# WHAT IS BEING ASKED:
Copy each line of the records that includes "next".
** Opening INFORMATION block **
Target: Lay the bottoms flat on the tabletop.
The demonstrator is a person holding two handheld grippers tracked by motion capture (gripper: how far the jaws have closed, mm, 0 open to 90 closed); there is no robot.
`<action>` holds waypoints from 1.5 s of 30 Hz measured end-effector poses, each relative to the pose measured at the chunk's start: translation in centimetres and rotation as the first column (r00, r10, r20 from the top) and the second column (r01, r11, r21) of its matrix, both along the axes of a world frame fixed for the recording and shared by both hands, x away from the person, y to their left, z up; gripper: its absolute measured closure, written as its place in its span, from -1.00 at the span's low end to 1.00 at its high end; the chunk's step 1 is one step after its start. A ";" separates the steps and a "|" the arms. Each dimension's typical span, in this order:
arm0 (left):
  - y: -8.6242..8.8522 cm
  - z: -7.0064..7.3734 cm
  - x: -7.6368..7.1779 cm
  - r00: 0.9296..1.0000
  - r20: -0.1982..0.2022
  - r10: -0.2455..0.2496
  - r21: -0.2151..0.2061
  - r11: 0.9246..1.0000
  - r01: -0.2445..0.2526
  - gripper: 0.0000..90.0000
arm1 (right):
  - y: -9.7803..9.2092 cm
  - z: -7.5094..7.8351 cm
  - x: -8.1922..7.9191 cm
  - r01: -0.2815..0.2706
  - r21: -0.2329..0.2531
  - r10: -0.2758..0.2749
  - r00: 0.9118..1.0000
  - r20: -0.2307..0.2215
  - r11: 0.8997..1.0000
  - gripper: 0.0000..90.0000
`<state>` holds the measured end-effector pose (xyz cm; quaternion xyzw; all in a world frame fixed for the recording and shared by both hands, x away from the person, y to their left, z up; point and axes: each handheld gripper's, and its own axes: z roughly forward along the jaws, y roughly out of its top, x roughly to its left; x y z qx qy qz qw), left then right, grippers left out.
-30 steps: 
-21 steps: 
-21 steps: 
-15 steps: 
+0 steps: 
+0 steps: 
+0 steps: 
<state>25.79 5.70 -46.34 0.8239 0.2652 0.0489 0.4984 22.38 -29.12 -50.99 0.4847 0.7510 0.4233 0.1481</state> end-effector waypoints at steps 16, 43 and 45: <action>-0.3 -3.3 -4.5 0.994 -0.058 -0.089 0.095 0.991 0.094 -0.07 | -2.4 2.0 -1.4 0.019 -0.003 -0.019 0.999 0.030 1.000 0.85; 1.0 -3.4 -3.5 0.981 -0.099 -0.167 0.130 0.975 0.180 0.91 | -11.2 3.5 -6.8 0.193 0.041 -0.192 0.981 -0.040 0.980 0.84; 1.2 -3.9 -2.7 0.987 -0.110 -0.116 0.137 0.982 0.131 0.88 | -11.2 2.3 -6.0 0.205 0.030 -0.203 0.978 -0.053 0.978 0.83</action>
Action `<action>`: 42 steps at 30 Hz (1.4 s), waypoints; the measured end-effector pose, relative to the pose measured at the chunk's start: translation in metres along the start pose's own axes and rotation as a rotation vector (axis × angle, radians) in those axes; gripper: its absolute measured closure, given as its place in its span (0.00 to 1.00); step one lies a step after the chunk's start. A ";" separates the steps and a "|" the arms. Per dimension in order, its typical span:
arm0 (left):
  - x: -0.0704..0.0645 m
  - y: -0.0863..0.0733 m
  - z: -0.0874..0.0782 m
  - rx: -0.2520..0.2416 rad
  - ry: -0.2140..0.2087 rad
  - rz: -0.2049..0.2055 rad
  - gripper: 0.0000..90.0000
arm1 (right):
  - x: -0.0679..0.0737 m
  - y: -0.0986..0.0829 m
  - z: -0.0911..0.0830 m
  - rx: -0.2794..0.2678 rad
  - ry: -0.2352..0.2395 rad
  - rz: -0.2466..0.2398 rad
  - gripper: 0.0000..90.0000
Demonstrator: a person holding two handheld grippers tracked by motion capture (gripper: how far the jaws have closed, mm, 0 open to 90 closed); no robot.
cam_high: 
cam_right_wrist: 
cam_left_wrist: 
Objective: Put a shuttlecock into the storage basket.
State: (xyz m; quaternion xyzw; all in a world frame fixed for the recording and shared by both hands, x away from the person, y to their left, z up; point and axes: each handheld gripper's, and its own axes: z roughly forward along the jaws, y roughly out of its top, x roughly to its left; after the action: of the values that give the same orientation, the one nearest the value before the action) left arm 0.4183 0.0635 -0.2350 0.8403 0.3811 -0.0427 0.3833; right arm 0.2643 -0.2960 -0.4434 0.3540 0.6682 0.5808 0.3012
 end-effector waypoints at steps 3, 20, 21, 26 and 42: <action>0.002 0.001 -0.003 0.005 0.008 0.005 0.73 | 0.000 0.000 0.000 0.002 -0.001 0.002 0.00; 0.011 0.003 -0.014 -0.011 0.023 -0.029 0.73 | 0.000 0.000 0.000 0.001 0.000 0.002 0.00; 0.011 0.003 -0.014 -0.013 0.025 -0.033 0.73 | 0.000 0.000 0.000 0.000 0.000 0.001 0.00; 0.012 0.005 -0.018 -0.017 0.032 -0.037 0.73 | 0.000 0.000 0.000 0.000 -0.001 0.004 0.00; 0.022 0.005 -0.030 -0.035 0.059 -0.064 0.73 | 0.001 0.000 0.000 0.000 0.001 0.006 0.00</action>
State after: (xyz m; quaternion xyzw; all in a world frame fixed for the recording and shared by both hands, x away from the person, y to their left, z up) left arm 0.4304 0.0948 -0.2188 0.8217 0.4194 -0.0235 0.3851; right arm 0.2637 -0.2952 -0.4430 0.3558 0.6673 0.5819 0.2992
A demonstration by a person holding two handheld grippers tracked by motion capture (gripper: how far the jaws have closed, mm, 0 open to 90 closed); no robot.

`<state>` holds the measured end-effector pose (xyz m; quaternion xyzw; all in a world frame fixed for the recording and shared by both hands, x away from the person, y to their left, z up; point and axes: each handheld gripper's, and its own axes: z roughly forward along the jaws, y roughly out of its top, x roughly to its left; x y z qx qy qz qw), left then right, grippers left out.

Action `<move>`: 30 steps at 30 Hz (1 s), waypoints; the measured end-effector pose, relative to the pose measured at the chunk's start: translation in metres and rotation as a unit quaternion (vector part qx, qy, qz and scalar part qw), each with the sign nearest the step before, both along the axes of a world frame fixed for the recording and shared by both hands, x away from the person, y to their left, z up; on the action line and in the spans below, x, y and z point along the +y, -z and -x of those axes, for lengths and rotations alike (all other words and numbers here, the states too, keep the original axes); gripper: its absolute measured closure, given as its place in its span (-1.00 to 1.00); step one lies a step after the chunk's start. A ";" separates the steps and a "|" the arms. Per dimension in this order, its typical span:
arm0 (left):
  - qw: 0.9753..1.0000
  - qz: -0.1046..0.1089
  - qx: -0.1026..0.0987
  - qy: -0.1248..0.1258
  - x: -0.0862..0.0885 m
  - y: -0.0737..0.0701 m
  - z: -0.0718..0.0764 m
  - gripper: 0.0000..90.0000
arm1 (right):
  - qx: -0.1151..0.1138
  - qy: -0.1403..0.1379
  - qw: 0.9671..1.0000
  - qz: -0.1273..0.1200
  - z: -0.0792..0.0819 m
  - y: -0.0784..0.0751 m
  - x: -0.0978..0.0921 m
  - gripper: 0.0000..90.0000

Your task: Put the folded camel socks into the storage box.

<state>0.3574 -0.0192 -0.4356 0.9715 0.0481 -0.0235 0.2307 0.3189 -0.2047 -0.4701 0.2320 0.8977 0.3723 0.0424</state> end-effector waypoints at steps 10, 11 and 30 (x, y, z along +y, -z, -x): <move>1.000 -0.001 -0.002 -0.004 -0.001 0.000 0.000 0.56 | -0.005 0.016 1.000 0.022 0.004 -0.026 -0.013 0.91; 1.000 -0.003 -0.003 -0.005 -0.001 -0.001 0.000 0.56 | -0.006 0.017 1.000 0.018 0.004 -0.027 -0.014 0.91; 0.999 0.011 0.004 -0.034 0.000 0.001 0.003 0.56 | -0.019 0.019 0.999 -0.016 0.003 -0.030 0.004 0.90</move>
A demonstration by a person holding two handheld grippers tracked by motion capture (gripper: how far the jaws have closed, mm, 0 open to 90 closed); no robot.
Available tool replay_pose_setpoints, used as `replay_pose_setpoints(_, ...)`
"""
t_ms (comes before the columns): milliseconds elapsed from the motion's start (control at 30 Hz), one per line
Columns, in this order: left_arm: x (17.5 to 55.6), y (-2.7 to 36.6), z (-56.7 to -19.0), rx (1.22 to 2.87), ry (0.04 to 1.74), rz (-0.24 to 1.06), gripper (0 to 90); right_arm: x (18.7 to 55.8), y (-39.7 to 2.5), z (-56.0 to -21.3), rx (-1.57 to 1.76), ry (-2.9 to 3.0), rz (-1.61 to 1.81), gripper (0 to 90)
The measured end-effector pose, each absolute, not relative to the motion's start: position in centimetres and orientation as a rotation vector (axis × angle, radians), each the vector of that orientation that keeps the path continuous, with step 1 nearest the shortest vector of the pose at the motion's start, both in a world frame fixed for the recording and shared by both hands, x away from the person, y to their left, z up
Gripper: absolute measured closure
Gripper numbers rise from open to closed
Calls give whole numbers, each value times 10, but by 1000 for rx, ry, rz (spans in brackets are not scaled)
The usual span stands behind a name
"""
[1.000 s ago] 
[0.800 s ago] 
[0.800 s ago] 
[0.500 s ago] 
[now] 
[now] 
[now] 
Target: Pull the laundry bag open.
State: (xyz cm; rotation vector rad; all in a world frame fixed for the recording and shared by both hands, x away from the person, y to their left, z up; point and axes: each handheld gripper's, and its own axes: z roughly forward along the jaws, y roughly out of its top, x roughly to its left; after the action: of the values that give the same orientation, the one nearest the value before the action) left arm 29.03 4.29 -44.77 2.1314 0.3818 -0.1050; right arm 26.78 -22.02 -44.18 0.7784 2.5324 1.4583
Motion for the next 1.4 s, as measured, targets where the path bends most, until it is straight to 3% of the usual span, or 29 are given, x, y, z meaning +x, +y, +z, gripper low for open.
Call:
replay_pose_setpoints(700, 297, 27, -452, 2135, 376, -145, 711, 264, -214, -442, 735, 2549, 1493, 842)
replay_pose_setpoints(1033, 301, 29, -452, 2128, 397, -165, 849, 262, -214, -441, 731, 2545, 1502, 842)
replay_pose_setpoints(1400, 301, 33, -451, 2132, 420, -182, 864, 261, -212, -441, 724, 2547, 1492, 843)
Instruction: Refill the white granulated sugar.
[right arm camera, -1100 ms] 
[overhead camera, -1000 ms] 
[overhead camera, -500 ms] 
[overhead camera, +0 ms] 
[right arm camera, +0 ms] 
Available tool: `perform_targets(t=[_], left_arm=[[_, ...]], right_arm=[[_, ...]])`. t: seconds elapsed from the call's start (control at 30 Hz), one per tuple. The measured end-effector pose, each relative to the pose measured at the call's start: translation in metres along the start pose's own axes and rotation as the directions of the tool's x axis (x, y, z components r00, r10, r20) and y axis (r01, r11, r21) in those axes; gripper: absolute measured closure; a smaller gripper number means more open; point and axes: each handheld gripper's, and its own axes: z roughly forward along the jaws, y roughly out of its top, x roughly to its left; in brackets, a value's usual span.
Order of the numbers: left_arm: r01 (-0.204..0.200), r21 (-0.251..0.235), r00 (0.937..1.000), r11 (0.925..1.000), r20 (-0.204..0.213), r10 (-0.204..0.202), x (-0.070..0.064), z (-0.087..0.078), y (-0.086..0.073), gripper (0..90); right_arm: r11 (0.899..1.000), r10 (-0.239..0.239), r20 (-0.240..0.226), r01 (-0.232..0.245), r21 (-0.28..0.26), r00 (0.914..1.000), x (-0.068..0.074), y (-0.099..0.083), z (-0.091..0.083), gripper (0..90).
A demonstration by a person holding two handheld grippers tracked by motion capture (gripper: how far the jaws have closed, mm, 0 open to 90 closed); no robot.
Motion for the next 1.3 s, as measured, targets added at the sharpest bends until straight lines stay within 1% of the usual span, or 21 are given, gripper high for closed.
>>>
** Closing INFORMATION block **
# WORKED SOLUTION:
Motion for the next 1.4 s, as measured, targets where the path bends most, until it is straight to 3% of the usual span, or 29 are given, x, y, z meaning +x, +y, +z, gripper low for open.
Motion for the next 1.3 s, as measured, targets added at the sharpest bends until straight lines stay within 1% of the usual span, or 21 are given, gripper high for closed.

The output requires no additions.